Copy out exactly the stretch of the listing below that begins at the line containing "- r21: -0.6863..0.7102" and ends at the line containing "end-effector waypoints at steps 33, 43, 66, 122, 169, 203", and copy nothing outside it.

-------- Recorded data --------

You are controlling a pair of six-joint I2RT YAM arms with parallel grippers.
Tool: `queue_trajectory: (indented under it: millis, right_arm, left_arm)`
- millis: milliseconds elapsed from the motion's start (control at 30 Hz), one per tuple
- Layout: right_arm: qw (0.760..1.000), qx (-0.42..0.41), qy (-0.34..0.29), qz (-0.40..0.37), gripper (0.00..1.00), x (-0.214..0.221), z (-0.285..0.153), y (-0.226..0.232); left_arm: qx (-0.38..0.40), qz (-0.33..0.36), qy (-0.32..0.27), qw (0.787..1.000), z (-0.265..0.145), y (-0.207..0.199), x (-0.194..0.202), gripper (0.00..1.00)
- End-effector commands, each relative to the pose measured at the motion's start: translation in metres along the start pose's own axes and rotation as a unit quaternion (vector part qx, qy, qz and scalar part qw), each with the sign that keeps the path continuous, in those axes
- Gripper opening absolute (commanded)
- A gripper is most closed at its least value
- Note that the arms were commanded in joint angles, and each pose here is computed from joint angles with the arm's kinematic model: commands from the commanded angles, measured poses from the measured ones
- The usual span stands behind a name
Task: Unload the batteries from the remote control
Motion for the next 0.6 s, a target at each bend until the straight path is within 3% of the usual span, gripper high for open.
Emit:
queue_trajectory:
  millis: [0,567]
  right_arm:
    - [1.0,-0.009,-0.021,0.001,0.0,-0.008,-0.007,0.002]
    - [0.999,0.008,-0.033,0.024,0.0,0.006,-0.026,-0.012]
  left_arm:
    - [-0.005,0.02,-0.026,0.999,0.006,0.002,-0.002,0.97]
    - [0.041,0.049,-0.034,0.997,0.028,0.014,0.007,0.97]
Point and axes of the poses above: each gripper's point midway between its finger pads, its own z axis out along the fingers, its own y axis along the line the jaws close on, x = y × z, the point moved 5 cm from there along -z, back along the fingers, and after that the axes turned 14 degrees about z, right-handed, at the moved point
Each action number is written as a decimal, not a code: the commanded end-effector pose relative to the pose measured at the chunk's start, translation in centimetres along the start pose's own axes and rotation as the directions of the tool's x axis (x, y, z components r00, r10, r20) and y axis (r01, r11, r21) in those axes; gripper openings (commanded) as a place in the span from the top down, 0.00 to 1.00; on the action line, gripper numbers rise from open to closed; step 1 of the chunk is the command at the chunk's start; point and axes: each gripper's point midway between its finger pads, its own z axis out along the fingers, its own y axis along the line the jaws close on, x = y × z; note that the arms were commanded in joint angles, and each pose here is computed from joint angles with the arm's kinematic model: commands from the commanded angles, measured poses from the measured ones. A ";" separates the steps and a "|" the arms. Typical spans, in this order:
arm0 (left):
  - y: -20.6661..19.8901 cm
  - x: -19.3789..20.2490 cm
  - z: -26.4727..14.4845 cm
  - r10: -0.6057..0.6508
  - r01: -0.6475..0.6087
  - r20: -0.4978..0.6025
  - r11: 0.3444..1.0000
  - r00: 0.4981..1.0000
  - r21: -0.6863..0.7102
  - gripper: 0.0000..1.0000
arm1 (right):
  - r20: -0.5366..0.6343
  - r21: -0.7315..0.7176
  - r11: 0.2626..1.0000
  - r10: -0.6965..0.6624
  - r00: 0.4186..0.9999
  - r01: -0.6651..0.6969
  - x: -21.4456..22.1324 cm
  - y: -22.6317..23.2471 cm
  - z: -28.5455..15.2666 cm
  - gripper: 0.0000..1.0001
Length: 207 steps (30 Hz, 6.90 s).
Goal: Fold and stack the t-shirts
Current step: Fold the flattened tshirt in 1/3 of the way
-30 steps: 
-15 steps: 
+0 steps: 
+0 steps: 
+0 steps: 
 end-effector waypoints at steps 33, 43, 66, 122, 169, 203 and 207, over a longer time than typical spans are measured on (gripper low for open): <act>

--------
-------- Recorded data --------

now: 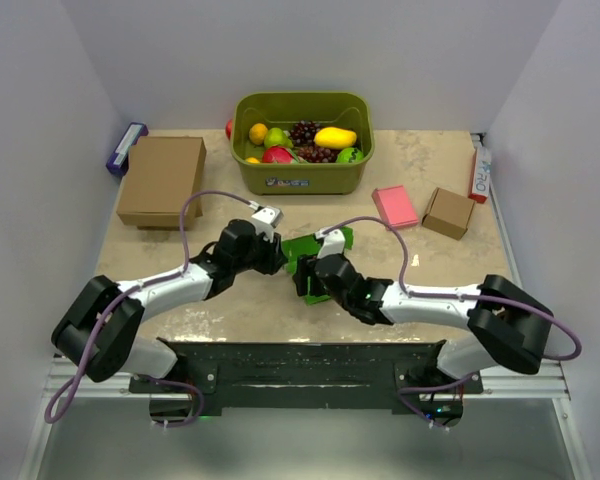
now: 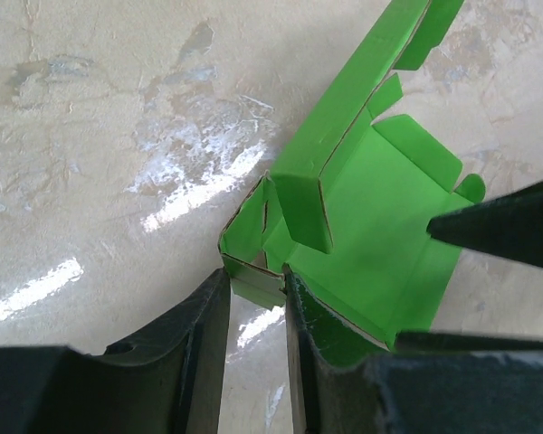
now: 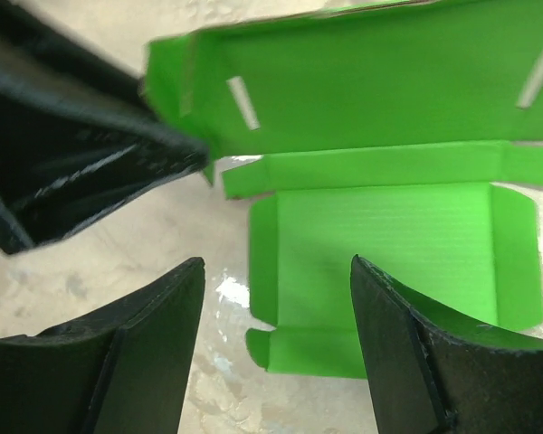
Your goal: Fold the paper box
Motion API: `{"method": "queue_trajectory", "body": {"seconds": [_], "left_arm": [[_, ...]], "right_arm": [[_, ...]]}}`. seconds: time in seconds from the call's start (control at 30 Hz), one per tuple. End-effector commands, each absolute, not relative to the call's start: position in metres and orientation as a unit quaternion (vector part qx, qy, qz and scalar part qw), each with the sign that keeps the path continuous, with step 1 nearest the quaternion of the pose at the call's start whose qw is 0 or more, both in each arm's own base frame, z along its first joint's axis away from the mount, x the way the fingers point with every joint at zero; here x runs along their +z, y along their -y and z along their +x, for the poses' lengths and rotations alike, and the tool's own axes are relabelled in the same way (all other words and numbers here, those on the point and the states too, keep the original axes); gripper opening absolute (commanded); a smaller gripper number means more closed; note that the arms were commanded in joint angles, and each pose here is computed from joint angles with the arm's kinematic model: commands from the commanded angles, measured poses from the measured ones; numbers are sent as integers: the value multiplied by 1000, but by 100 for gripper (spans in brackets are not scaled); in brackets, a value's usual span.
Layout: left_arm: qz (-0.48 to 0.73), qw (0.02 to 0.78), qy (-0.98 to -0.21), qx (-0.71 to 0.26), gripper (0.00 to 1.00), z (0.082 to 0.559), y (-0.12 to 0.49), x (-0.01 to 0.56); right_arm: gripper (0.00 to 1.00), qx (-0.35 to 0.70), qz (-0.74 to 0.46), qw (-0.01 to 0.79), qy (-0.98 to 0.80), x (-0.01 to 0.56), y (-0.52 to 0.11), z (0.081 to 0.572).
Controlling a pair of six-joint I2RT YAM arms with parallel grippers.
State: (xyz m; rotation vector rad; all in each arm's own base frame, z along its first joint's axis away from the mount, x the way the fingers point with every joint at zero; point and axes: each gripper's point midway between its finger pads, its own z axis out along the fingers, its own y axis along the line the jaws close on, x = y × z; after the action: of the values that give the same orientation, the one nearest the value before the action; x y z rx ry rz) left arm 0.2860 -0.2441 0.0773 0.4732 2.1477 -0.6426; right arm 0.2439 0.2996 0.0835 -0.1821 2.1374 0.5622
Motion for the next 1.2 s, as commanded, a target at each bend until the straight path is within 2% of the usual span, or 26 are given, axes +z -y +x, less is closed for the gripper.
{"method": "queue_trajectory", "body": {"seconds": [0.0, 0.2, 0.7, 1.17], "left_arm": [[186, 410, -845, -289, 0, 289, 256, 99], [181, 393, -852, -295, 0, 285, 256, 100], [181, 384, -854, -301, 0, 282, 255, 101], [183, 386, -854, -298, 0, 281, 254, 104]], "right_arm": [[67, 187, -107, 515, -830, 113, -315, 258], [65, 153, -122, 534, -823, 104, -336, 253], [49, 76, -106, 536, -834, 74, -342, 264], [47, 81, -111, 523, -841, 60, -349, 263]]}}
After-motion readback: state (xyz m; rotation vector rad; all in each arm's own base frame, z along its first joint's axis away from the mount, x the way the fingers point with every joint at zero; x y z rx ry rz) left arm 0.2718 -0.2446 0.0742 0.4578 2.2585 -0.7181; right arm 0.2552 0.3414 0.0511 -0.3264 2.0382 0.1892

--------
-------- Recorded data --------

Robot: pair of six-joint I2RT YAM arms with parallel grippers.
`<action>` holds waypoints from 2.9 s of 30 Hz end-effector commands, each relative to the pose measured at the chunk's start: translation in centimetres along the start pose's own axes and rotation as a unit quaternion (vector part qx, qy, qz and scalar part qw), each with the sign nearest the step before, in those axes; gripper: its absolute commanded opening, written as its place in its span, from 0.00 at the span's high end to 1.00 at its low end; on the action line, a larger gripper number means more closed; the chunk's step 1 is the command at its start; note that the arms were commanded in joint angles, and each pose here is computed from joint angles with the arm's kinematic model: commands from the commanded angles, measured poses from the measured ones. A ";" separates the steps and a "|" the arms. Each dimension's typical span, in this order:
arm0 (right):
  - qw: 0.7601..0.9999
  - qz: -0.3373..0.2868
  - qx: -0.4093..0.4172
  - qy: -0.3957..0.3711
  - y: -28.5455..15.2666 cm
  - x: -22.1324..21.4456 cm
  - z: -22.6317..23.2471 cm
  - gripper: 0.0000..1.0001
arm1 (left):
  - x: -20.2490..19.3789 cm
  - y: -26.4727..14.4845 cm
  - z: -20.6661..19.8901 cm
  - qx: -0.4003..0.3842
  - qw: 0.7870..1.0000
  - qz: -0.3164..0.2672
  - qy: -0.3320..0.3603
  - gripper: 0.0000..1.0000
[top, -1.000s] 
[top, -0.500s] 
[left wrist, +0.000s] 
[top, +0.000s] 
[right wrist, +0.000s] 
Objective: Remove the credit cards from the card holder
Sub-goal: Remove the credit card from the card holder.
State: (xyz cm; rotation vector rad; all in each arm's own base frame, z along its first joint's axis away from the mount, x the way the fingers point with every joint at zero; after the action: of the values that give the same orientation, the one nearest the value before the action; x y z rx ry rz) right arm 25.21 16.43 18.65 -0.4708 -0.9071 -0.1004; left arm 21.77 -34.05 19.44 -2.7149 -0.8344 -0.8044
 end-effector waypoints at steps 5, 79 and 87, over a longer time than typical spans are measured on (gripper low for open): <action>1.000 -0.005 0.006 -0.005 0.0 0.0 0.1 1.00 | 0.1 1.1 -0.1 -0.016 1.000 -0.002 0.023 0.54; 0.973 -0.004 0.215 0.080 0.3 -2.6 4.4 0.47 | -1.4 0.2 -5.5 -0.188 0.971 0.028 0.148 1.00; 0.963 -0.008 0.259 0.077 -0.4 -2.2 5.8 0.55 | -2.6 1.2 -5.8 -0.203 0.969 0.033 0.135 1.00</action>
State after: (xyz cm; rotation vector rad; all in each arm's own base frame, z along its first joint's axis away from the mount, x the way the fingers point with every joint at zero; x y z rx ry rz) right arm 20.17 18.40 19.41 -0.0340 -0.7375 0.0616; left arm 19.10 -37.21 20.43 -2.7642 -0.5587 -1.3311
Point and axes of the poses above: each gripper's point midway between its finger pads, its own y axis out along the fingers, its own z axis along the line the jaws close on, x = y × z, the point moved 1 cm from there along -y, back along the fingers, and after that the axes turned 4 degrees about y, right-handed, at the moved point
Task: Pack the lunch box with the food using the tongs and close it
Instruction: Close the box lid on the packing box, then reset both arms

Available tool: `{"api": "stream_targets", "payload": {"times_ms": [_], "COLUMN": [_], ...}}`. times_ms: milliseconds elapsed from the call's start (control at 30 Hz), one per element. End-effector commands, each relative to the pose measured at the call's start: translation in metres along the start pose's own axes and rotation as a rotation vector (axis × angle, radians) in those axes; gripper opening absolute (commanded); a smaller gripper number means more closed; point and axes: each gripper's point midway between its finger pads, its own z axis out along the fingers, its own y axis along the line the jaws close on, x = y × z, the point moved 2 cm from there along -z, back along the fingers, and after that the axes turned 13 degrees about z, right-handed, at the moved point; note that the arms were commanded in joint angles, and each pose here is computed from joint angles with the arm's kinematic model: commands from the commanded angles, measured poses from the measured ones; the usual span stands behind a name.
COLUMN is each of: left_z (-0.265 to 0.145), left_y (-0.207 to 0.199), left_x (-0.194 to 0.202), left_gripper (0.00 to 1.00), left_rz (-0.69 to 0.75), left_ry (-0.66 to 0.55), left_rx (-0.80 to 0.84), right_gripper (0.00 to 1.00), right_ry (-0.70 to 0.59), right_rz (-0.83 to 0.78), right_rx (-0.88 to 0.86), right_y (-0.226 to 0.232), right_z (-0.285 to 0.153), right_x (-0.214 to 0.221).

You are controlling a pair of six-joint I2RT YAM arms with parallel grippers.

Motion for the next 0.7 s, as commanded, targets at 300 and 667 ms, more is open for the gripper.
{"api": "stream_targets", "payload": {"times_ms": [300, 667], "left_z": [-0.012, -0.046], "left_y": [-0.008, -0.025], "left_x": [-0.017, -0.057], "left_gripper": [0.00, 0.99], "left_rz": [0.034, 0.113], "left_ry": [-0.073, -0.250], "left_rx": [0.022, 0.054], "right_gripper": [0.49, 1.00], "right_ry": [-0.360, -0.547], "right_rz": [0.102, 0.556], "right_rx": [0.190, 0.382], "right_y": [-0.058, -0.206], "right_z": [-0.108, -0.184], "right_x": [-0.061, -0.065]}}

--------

--- Exercise output ---
  - r21: -0.6863..0.7102
  - gripper: 0.0000..1.0000
arm1 (right):
  - r20: -0.5366..0.6343
  - r21: -0.7315..0.7176
  - r11: 0.2626..1.0000
  - r10: -0.6965..0.6624
  - r00: 0.4186..0.9999
  - r01: -0.6651..0.6969
  - x: -21.4456..22.1324 cm
  - y: -22.6317..23.2471 cm
  - z: -28.5455..15.2666 cm
  - gripper: 0.0000..1.0001
Length: 207 steps (30 Hz, 6.90 s).
Goal: Fold and stack the t-shirts
Current step: Fold the flattened tshirt in 1/3 of the way
-30 steps: 
-15 steps: 
+0 steps: 
+0 steps: 
+0 steps: 
 end-effector waypoints at steps 33, 43, 66, 122, 169, 203 and 207, over a longer time than typical spans are measured on (gripper low for open): <act>

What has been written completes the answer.